- Problem requirements: Transcribe the full listing so that each line reads as it does in the original.
━━━━━━━━━━━━━━━━━━━━
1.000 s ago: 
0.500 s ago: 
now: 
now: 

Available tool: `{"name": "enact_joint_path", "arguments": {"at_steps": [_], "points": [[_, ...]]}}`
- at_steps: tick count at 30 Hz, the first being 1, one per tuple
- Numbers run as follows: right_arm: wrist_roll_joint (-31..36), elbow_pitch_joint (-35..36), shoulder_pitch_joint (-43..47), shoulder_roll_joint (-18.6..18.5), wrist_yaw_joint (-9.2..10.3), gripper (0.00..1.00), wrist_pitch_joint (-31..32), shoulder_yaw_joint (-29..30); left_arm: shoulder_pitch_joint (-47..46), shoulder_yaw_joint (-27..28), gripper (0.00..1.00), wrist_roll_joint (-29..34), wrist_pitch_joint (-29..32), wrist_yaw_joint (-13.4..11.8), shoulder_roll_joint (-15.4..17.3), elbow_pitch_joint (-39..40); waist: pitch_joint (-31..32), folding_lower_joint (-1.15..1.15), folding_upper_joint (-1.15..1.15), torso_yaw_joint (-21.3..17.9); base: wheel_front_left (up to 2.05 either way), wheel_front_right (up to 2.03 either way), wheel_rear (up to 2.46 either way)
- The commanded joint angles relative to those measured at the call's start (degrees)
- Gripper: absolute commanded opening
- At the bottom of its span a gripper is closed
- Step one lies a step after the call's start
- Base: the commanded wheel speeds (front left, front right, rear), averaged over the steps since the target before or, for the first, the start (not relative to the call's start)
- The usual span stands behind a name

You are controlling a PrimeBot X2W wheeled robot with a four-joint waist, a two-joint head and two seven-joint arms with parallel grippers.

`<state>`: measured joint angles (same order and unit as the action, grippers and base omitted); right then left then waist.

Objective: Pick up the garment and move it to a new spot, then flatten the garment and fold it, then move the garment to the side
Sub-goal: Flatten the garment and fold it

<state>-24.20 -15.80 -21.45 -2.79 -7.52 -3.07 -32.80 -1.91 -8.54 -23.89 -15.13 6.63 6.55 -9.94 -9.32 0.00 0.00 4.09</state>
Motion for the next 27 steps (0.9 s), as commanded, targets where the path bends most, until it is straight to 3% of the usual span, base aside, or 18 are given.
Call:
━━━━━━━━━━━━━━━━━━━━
- Response:
1.000 s ago: 
0.500 s ago: 
now: 
now: 

Available tool: `{"name": "enact_joint_path", "arguments": {"at_steps": [_], "points": [[_, ...]]}}`
- at_steps: tick count at 30 Hz, the first being 1, one per tuple
- Numbers run as follows: right_arm: wrist_roll_joint (-31..36), elbow_pitch_joint (-35..36), shoulder_pitch_joint (-43..47), shoulder_roll_joint (-18.6..18.5), wrist_yaw_joint (-9.2..10.3), gripper (0.00..1.00), wrist_pitch_joint (-31..32), shoulder_yaw_joint (-29..30); left_arm: shoulder_pitch_joint (-47..46), shoulder_yaw_joint (-27..28), gripper (0.00..1.00), wrist_roll_joint (-29..34), wrist_pitch_joint (-29..32), wrist_yaw_joint (-13.4..11.8), shoulder_roll_joint (-15.4..17.3), elbow_pitch_joint (-39..40); waist: pitch_joint (-31..32), folding_lower_joint (-1.15..1.15), folding_upper_joint (-1.15..1.15), torso_yaw_joint (-21.3..17.9); base: wheel_front_left (up to 2.05 either way), wheel_front_right (up to 2.03 either way), wheel_rear (up to 2.46 either way)
- The commanded joint angles relative to those measured at the call's start (degrees)
- Gripper: absolute commanded opening
- At the bottom of its span a gripper is closed
- Step one lies a step after the call's start
- Base: the commanded wheel speeds (front left, front right, rear), averaged over the steps since the target before or, for the first, the start (not relative to the call's start)
- The usual span stands behind a name

You are controlling a PrimeBot X2W wheeled robot with a four-joint waist, a two-joint head and two seven-joint arms with parallel grippers.

`<state>`: measured joint angles (same order and unit as the action, grippers and base omitted); right then left then waist.

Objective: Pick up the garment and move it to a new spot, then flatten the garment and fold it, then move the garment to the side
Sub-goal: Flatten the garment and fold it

<state>-24.20 -15.80 -21.45 -2.79 -7.52 -3.07 -32.80 -1.91 -8.54 -23.89 -15.13 6.63 6.55 -9.94 -9.32 0.00 0.00 4.09</state>
Motion for the next 27 steps (0.9 s), as commanded, targets where the path bends most, until it is straight to 3% of the usual span, base aside, or 18 are given.
Call:

Above is the complete output.